Allergies to pollen is also very common in animals. Dogs can sometimes show upper respiratory signs similar to hay fever in humans, but mostly it makes them itchy and can lead to a variety of secondary skin irritations and infections. The severity of such reactions can vary tremendously from dog to dog. Most dogs that are affected show seasonal signs when the offending pollen is prevalent. However, some clinical signs can become more severe and last longer as the dog ages. In addition, new allergies can develop at any time. The good news is that veterinarians are learning more about allergies every year and constantly developing new medications to combat the clinical signs. The bad news is that this is still a very inexact science, and much is still unknown about how the immune system reacts to environmental allergens. Skin testing is often used to diagnose the allergy, and injections to attempt to desensitize the animal are frequently employed, but the effectiveness of both treatments can be limited. On average, about 50% of animals show a good response to these treatments.
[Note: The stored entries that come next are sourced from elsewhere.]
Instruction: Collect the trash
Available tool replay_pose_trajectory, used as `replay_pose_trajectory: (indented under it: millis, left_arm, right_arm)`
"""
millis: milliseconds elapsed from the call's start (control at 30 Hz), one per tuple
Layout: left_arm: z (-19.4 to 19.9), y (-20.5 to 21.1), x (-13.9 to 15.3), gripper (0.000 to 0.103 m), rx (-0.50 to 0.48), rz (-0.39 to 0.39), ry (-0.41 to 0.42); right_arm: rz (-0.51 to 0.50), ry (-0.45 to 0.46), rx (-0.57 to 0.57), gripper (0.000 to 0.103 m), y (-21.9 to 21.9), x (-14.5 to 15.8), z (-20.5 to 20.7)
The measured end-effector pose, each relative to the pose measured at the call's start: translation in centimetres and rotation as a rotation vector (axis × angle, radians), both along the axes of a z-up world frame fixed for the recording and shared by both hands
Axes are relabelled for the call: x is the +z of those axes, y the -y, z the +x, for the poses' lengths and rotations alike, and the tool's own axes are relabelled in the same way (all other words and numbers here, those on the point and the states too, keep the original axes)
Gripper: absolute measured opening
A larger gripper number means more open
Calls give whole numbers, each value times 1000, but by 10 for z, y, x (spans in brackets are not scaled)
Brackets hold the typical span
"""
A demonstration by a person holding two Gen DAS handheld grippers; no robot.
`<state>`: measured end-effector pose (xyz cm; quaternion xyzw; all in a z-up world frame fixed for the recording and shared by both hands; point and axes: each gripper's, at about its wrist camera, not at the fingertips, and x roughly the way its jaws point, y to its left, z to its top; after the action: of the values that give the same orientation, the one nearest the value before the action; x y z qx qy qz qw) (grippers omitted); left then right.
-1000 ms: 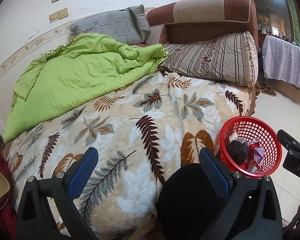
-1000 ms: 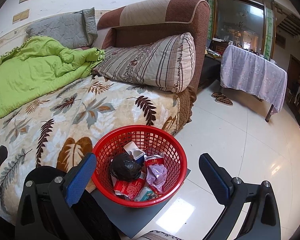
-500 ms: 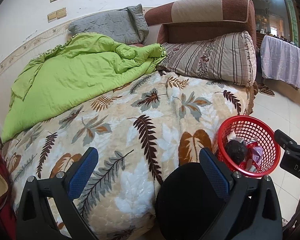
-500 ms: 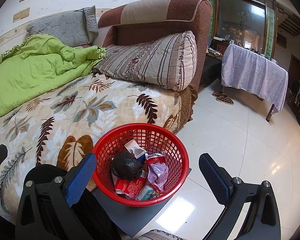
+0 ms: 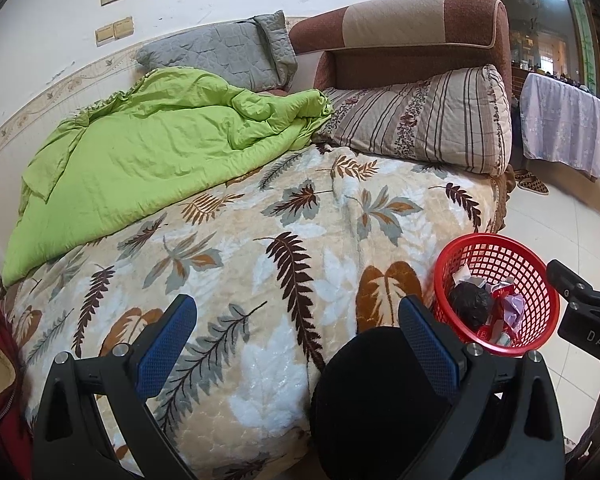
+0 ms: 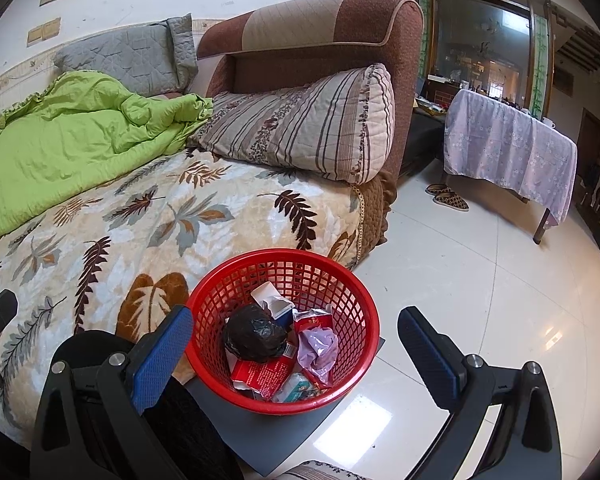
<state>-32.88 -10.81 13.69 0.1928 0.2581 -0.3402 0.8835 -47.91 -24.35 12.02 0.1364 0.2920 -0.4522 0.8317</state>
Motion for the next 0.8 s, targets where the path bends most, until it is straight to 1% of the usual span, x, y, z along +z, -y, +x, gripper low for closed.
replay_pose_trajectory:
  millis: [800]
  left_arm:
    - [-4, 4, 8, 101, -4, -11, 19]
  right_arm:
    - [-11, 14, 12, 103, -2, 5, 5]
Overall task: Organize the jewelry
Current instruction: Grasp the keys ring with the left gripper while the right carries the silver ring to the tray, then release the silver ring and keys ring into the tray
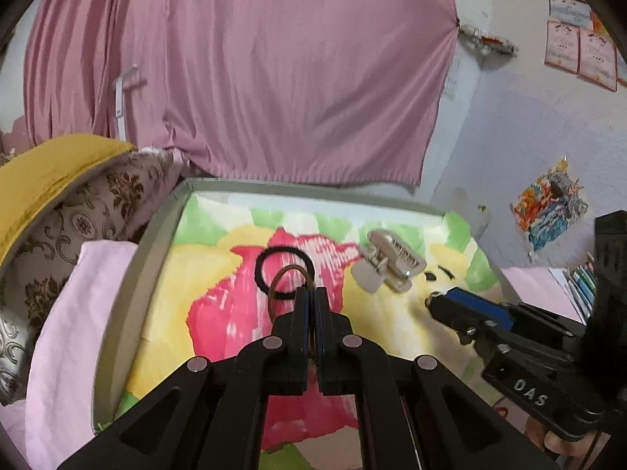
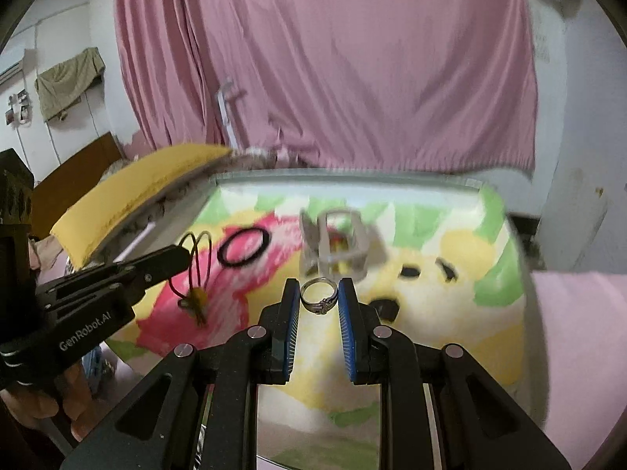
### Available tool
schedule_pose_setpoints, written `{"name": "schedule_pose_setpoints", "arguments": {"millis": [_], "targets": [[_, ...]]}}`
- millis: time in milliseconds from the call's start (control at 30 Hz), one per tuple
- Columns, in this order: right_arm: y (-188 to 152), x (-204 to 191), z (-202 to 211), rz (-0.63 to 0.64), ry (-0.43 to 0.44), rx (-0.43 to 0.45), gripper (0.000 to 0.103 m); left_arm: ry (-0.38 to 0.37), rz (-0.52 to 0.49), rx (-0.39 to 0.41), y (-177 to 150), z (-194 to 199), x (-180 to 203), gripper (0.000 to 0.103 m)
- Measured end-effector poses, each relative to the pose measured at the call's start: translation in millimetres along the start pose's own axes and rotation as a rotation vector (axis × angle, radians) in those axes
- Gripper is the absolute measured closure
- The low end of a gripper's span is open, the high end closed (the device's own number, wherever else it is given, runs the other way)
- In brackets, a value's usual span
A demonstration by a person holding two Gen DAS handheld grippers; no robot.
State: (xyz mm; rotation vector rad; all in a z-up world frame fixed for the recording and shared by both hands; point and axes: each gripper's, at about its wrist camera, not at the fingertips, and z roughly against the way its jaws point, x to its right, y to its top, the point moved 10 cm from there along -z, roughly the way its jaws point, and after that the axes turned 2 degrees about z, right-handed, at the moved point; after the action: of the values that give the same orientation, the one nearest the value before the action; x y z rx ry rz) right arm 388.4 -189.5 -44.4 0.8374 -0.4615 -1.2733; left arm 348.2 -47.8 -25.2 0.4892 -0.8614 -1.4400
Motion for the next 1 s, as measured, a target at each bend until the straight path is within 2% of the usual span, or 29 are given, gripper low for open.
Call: {"name": "schedule_pose_setpoints", "arguments": {"millis": [133, 233, 333, 500, 667, 800, 933, 1000], "targets": [[-14.8, -1.1, -16.9, -0.002, 0.013, -0.085, 0.085, -0.007, -0.005, -0.093, -10.3, -11.8, -0.1, 0.100], [-22.0, -1.5, -22.6, -0.008, 0.024, -0.121, 0.085, -0.008, -0.007, -0.128, -13.3, -15.7, -1.2, 0.100], [-25.4, -2.4, -24.5, -0.012, 0.027, -0.135, 0.085, -0.016, -0.001, -0.173, -17.5, -20.5, -2.0, 0.100], [-25.7, -4.0, -26.3, -0.017, 0.028, -0.135, 0.085, -0.024, 0.007, -0.186, -18.2, -19.1, -1.9, 0.100], [-21.6, -1.7, -16.6, -0.025, 0.022, -0.107, 0.081, -0.017, 0.003, -0.148, -15.4, -12.3, -3.4, 0.099], [-16.8, -0.5, 2.2, -0.017, 0.003, -0.052, 0.067, -0.019, 0.000, -0.096, -14.4, 0.1, -2.5, 0.098], [-12.2, 1.0, 26.1, -0.004, -0.016, 0.017, 0.061, -0.024, -0.003, -0.034, -13.6, 18.1, 0.7, 0.097], [-10.3, 1.8, 38.9, -0.001, -0.027, 0.055, 0.054, -0.029, -0.008, 0.000, -13.7, 28.3, 3.6, 0.089]]}}
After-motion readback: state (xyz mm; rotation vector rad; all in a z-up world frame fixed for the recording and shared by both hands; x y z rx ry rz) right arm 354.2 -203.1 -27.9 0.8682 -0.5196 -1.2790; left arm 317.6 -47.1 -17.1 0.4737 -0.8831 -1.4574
Dust and storage mites are another common source of skin irritation in dogs. These microscopic organisms are present in all homes and food storage areas. Dogs develop allergies to these over time and they can be affected, sometimes severely, on a year-round basis. It is impossible to completely eliminate these organisms from your home, but regular thorough cleaning and vacuuming can greatly reduce their numbers. In the case of storage mites, if you use a plastic container to store your pet's food, it should be cleaned and dried thoroughly between each refill. The longer the food remains in storage, the more the mites can multiply.
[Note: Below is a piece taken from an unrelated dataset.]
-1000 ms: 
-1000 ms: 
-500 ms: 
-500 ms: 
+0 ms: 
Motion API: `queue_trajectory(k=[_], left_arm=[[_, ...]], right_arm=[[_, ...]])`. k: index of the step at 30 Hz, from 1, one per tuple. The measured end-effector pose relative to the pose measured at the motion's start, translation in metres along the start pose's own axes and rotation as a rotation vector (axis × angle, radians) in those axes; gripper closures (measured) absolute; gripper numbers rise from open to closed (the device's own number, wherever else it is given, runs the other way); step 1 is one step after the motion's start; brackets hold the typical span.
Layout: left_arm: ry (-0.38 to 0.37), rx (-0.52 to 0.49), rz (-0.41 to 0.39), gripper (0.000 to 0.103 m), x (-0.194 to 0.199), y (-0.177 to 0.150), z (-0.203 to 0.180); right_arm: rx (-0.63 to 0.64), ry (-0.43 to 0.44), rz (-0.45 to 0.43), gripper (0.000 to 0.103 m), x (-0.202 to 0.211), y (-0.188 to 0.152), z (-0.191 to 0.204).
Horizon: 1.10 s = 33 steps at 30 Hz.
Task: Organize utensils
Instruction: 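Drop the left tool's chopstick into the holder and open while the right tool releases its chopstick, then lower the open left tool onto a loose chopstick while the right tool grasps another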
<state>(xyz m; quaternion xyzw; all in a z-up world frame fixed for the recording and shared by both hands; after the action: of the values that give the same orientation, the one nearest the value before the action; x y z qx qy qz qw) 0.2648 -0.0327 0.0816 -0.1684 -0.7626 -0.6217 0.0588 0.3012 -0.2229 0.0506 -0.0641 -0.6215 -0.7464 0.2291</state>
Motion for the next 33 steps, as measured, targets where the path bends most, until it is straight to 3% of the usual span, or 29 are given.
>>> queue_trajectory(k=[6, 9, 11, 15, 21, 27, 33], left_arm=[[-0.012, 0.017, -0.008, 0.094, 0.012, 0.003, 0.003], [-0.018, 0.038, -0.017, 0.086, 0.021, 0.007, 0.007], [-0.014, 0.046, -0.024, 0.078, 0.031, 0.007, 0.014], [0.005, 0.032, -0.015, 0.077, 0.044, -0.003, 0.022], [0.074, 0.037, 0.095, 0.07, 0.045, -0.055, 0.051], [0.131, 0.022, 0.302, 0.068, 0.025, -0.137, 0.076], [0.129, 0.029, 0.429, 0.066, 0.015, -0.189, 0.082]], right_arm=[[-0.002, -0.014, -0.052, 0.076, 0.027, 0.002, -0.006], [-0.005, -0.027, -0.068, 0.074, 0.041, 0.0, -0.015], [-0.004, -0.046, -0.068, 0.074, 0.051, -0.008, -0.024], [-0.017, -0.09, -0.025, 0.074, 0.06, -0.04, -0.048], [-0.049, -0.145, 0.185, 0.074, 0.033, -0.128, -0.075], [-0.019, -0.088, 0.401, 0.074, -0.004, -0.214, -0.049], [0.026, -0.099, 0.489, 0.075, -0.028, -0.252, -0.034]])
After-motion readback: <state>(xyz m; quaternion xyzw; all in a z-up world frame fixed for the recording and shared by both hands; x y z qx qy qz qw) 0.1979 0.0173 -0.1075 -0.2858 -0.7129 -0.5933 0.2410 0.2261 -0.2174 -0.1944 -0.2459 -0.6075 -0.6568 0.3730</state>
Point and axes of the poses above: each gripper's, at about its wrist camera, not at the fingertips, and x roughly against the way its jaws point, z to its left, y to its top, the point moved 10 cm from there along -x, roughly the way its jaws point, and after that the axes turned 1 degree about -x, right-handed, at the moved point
If you have an itchy pet and you have tried to eliminate the most common problem—fleas—your best bet is to visit you local veterinarian for more answers. If you investigate the causes and treat the secondary problems aggressively as soon as clinical signs begin you have the best chance of some degree of relief. Keep in mind, however, that allergic skin disease is a very complicated problem and diagnosis and treatment can be very frustrating, time consuming and expensive.